Thursday, March 16, 2006

Are You Drinking Too Many Calories?

About one-fifth of the calories we consume come from liquids. The worst offenders are sodas, sports drinks, fruit drinks, and sugary tea and coffee drinks. Some drinks at Starbucks can have as many as 700 to 800 calories--and a lot of fat.

The American Journal of Nutrition has published out some guidelines.

Healthy Beverage Options

So what should we drink?

  • Water. It quenches thirst and still has zero calories. Even with water, however, too much is -- well too much. "Drinking for thirst is sufficient," Fernstrom says.
  • Unsweetened tea and coffee. These beverages contain caffeine. A little caffeine is good for you, Popkin says. But don't consume more than 400 milligrams per day (8 ounces of brewed coffee has 132 milligrams of caffeine; 8 ounces of tea has about 40 milligrams).
  • Skim or low-fat milk or soy beverages, up to 16 ounces a day.
  • Artificially sweetened beverages, up to 32 ounces a day. If you choose coffee, tea or soda, watch the caffeine. Popkin says there's no proof that artificial sweeteners are bad for you -- but because the data are slim, the panel was "uneasy" about recommending them.

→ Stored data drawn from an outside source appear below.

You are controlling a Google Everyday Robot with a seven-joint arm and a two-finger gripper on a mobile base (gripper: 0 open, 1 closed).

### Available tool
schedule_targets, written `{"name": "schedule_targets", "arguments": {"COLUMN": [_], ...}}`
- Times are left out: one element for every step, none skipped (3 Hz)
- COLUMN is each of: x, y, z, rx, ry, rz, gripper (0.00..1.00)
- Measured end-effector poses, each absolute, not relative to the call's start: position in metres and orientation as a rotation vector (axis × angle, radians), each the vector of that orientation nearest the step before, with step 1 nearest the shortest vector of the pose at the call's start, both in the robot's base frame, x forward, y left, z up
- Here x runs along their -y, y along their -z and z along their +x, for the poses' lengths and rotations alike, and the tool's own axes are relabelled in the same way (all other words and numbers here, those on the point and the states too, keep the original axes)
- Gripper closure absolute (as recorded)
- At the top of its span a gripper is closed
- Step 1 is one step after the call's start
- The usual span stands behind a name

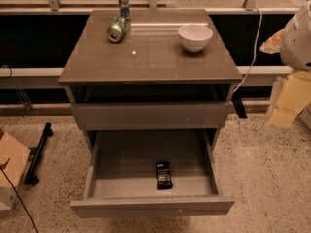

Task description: Pick rxbar chocolate from middle drawer and place on counter

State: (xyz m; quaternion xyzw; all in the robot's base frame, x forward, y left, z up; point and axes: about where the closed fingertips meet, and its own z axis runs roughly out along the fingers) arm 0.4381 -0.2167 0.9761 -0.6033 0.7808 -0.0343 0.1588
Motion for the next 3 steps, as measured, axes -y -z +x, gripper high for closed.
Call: {"name": "schedule_targets", "arguments": {"x": [0.217, 0.212, 0.197], "y": [-0.976, -0.974, -0.971], "z": [0.438, 0.438, 0.439], "rx": [-2.232, -2.149, -1.984], "ry": [0.098, 0.092, 0.044], "rz": [-1.725, -1.724, -1.758], "gripper": [0.00, 0.00, 0.00]}}
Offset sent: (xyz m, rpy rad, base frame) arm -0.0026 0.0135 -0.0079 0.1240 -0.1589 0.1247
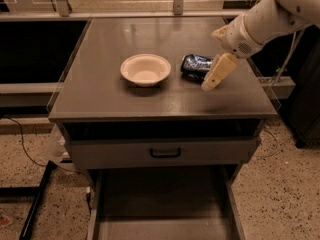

What drinks can we enjoy in strict moderation?

  • Alcoholic beverages (adults only). Moderation is the key word here. The guidelines advise no more than one drink per day for women, two for men. A drink is one 12-ounce beer, one 5-ounce glass of wine, or one 1.5-ounce drink of distilled spirits. And remember, alcoholic drinks are high-calorie drinks.
  • Fruit juice. Fruit juice has nothing in it you can't get from whole fruit -- and it has a lot more calories. But if you aren't getting enough whole fruit in your diet, one 4-ounce glass of juice per day is OK.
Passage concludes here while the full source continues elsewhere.